:: Problem to solve ::
All of the data needs to come back exactly as written.

Records excerpted from a collection
....

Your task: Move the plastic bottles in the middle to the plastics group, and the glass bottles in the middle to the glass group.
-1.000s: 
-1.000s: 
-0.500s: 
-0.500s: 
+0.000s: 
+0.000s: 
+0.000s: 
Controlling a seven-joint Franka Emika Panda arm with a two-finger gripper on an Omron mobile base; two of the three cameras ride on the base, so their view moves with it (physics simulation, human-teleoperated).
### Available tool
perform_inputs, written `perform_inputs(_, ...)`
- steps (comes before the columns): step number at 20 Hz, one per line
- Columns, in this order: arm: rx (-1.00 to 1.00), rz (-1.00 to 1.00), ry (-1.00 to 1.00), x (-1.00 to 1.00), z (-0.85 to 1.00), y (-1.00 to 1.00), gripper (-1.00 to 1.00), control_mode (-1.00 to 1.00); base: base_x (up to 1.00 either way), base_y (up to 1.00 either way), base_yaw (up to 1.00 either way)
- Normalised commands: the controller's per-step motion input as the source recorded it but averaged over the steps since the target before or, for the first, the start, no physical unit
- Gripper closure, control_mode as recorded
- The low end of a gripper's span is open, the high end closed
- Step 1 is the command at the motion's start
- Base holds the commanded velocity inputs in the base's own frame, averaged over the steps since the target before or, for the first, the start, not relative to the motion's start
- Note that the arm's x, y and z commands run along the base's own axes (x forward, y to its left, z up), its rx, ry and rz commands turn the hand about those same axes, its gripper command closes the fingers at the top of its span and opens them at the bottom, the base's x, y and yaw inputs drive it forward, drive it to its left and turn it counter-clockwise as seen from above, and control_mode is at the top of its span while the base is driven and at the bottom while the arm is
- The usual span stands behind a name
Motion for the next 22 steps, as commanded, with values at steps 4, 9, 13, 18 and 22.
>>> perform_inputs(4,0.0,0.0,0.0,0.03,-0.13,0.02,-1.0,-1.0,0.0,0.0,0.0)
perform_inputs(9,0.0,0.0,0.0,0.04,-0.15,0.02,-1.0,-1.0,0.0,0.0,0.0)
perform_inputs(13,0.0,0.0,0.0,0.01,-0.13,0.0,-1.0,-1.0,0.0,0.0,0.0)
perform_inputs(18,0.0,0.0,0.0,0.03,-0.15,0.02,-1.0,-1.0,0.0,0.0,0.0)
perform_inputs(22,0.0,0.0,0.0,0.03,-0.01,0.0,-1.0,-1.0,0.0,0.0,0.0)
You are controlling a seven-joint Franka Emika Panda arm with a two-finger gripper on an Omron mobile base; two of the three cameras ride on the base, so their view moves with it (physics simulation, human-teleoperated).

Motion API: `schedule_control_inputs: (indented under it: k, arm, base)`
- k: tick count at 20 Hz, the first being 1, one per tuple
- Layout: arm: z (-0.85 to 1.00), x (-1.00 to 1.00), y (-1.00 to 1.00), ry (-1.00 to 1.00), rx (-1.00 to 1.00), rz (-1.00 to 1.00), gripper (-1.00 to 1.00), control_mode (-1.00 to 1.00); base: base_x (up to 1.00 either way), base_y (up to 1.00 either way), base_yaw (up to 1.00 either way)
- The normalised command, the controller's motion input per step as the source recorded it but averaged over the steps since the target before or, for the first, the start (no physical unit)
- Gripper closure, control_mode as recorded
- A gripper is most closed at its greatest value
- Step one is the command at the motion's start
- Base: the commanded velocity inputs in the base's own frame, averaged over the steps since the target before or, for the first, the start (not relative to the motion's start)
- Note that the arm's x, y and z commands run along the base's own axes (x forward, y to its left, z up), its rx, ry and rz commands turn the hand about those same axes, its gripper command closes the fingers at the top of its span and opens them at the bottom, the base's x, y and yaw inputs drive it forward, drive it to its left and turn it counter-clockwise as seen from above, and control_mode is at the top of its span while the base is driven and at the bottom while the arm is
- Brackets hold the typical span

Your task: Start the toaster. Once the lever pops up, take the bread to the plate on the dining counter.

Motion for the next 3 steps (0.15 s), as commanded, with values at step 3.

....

:: Answer space ::
Your task: Move the plastic bottles in the middle to the plastics group, and the glass bottles in the middle to the glass group.
-1.000s: 
-1.000s: 
-0.500s: 
-0.500s: 
+0.000s: 
+0.000s: 
+0.000s: 
Controlling a seven-joint Franka Emika Panda arm with a two-finger gripper on an Omron mobile base; two of the three cameras ride on the base, so their view moves with it (physics simulation, human-teleoperated).
### Available tool
perform_inputs, written `perform_inputs(_, ...)`
- steps (comes before the columns): step number at 20 Hz, one per line
- Columns, in this order: arm: rx (-1.00 to 1.00), rz (-1.00 to 1.00), ry (-1.00 to 1.00), x (-1.00 to 1.00), z (-0.85 to 1.00), y (-1.00 to 1.00), gripper (-1.00 to 1.00), control_mode (-1.00 to 1.00); base: base_x (up to 1.00 either way), base_y (up to 1.00 either way), base_yaw (up to 1.00 either way)
- Normalised commands: the controller's per-step motion input as the source recorded it but averaged over the steps since the target before or, for the first, the start, no physical unit
- Gripper closure, control_mode as recorded
- The low end of a gripper's span is open, the high end closed
- Step 1 is the command at the motion's start
- Base holds the commanded velocity inputs in the base's own frame, averaged over the steps since the target before or, for the first, the start, not relative to the motion's start
- Note that the arm's x, y and z commands run along the base's own axes (x forward, y to its left, z up), its rx, ry and rz commands turn the hand about those same axes, its gripper command closes the fingers at the top of its span and opens them at the bottom, the base's x, y and yaw inputs drive it forward, drive it to its left and turn it counter-clockwise as seen from above, and control_mode is at the top of its span while the base is driven and at the bottom while the arm is
- The usual span stands behind a name
Motion for the next 22 steps, as commanded, with values at steps 4, 9, 13, 18 and 22.
>>> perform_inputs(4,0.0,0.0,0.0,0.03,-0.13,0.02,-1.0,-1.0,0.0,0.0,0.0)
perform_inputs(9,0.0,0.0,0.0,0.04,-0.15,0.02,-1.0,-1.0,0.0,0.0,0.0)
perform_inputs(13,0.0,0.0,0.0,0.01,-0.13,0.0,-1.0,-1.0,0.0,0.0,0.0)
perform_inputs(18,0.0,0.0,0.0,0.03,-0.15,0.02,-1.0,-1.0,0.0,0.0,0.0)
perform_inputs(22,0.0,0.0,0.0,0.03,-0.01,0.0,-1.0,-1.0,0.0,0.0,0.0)
You are controlling a seven-joint Franka Emika Panda arm with a two-finger gripper on an Omron mobile base; two of the three cameras ride on the base, so their view moves with it (physics simulation, human-teleoperated).

Motion API: `schedule_control_inputs: (indented under it: k, arm, base)`
- k: tick count at 20 Hz, the first being 1, one per tuple
- Layout: arm: z (-0.85 to 1.00), x (-1.00 to 1.00), y (-1.00 to 1.00), ry (-1.00 to 1.00), rx (-1.00 to 1.00), rz (-1.00 to 1.00), gripper (-1.00 to 1.00), control_mode (-1.00 to 1.00); base: base_x (up to 1.00 either way), base_y (up to 1.00 either way), base_yaw (up to 1.00 either way)
- The normalised command, the controller's motion input per step as the source recorded it but averaged over the steps since the target before or, for the first, the start (no physical unit)
- Gripper closure, control_mode as recorded
- A gripper is most closed at its greatest value
- Step one is the command at the motion's start
- Base: the commanded velocity inputs in the base's own frame, averaged over the steps since the target before or, for the first, the start (not relative to the motion's start)
- Note that the arm's x, y and z commands run along the base's own axes (x forward, y to its left, z up), its rx, ry and rz commands turn the hand about those same axes, its gripper command closes the fingers at the top of its span and opens them at the bottom, the base's x, y and yaw inputs drive it forward, drive it to its left and turn it counter-clockwise as seen from above, and control_mode is at the top of its span while the base is driven and at the bottom while the arm is
- Brackets hold the typical span

Your task: Start the toaster. Once the lever pops up, take the bread to the plate on the dining counter.

Motion for the next 3 steps (0.15 s), as commanded, with values at step 3.

This exercise requires no further response.